Brooklyn Community Foundation has plans of offering a grant amounting to $500,000 to further develop an existing program, which would attract engineering students to work as mentors in Brooklyn Schools.
According to Marilyn Gelber, who is the President of the Brooklyn Community Foundation, this program, Central Brooklyn Science Technology Engineering and Mathematics (STEM) initiative is managed by the Polytechnic Institute of New York University and would create magic when teachers, students and young engineers mingle together with robots in a classroom. The program was launched in 2007 and is now found in 18 schools for students from the fifth to the ninth grades. The additional funding obtained from donors and the grant money would extend the program to include 36 schools in a period of three years. The STEM initiative has so far received $800,000 from the Brooklyn Community Foundation.
Marilyn states that they would like to see it grow beyond robots and include more intensive math and science in the program. The NYU Poly graduate engineering students would work along with the teachers in the classroom to help in developing projects using robots as key tools, for teaching basic science and math concepts. According to Vikram Kapila, a Professor at NYU Poly and the Principal Investigator of the program, introducing robots into the mix attracts the students. The students not only operate the robot but they also help in building and programming it to perform certain set tasks. To do this, the children understand that they have to know underlying math and science theories behind such technology. Despite having access to Xbox, cell phones and Internet the students still find it difficult to grasp the concepts used in such kinds of technology.
Dr. Kapila says that even though everyone hopes that the children would become so interested in these, maths, science and engineering subjects that they would take up science as a career in the future According to him, the mentors too gain a lot as they share their research subjects with the students by converting complicated research into simpler non technical matter for the kids to understand.

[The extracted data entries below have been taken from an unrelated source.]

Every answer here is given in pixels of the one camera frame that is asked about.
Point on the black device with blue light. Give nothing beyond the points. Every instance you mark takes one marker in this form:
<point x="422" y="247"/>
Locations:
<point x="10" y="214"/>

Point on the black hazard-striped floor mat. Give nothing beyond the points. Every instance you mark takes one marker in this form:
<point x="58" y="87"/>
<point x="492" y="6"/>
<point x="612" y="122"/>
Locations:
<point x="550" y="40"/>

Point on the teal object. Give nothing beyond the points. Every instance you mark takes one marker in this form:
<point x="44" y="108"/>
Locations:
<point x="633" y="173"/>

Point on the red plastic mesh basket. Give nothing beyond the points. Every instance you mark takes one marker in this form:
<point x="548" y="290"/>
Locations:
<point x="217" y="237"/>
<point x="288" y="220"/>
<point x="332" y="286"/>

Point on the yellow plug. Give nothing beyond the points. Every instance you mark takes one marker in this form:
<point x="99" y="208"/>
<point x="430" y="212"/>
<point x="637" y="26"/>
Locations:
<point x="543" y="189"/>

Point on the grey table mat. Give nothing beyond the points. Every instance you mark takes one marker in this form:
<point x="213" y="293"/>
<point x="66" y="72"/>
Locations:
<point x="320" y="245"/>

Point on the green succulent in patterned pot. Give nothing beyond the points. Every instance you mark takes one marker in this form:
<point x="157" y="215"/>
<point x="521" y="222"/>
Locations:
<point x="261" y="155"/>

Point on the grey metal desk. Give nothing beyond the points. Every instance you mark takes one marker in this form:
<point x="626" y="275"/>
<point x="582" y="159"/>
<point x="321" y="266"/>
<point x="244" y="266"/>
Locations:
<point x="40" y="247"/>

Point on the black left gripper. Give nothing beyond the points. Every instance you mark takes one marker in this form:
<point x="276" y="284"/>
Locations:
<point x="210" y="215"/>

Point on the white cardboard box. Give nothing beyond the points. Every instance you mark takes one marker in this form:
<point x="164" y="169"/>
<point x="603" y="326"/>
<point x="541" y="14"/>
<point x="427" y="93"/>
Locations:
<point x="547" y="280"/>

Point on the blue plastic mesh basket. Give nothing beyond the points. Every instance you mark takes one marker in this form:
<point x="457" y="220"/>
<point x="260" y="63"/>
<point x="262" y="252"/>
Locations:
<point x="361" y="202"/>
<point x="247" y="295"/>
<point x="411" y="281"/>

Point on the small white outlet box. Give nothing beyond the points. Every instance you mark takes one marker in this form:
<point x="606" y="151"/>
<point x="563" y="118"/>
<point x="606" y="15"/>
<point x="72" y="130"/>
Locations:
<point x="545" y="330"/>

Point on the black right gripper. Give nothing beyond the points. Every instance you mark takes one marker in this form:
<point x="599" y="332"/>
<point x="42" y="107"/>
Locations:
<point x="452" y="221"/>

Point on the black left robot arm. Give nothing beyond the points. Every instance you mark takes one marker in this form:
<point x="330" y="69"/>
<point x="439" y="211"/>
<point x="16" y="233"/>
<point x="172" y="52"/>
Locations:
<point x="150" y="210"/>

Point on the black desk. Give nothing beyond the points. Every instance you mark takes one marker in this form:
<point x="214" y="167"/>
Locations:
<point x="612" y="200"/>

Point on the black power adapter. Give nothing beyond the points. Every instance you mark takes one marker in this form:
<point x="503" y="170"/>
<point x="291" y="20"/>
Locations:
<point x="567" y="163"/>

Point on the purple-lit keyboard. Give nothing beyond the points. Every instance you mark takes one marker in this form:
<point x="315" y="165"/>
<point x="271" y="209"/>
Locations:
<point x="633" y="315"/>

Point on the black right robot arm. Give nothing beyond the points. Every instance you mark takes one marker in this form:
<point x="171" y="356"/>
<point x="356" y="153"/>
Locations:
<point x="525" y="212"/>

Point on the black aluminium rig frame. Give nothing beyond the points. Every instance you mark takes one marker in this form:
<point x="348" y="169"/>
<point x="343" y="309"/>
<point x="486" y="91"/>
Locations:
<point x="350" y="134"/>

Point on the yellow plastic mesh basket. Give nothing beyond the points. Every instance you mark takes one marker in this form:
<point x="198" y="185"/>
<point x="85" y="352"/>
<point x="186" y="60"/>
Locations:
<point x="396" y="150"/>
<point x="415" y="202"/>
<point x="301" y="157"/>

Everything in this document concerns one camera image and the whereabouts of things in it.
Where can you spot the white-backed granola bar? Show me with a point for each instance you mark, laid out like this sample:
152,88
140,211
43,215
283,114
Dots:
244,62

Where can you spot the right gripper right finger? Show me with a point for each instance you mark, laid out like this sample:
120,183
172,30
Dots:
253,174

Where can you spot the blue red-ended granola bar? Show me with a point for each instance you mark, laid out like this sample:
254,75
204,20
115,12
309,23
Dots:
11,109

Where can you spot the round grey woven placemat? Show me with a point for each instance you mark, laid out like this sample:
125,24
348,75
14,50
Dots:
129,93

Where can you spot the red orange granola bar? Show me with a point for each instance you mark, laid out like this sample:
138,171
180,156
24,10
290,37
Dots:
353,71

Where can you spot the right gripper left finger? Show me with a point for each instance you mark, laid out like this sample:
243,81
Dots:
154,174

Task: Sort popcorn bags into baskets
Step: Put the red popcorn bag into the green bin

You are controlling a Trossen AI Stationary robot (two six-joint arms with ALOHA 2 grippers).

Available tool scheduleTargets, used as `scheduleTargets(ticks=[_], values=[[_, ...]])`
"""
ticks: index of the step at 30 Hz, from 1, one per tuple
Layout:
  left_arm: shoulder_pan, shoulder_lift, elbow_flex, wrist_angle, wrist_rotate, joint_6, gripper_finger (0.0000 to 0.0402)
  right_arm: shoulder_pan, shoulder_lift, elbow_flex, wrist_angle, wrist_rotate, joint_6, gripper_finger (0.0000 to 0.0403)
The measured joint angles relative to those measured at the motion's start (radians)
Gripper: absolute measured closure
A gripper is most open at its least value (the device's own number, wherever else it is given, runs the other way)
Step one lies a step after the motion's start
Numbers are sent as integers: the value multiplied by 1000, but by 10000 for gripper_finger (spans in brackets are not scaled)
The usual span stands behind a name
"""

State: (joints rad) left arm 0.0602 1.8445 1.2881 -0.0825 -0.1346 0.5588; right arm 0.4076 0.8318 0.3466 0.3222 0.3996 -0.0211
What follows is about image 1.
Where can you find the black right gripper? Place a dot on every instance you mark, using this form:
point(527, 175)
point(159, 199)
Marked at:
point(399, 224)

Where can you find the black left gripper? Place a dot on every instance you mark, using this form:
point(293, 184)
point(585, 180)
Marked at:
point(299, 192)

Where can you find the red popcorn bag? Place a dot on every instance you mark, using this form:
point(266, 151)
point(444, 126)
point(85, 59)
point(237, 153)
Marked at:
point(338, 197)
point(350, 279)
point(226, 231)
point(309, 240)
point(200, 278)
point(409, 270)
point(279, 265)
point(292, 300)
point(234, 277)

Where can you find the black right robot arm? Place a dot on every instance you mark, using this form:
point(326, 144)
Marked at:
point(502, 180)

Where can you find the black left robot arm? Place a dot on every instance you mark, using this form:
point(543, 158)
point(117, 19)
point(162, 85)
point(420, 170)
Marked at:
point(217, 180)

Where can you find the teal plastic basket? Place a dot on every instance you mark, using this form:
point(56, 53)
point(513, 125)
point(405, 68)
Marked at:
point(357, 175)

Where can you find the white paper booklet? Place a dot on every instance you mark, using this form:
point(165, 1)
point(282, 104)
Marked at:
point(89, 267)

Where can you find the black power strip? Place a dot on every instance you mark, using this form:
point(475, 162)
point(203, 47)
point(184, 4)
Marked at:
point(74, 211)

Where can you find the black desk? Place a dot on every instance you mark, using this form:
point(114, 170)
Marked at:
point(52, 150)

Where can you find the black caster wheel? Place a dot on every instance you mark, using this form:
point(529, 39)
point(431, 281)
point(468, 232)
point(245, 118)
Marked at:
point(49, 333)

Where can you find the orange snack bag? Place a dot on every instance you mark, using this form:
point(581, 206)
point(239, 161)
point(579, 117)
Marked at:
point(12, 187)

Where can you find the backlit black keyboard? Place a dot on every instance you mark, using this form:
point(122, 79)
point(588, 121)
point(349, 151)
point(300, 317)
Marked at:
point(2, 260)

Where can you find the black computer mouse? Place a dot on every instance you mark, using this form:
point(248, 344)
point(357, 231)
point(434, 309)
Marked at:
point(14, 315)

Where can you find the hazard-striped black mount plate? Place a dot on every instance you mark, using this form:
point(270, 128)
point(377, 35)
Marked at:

It would also be a practice run for them before they go for meetings or interviews with venture capitalists. This program is also expected to generate a conduit for talented students who would pursue a career in engineering in the future. Dr. Kapila further mentioned that through this program, they would be creating better engineers and scientists who would be able to communicate their work in simpler terms, and also develop a new generation of science and engineering students.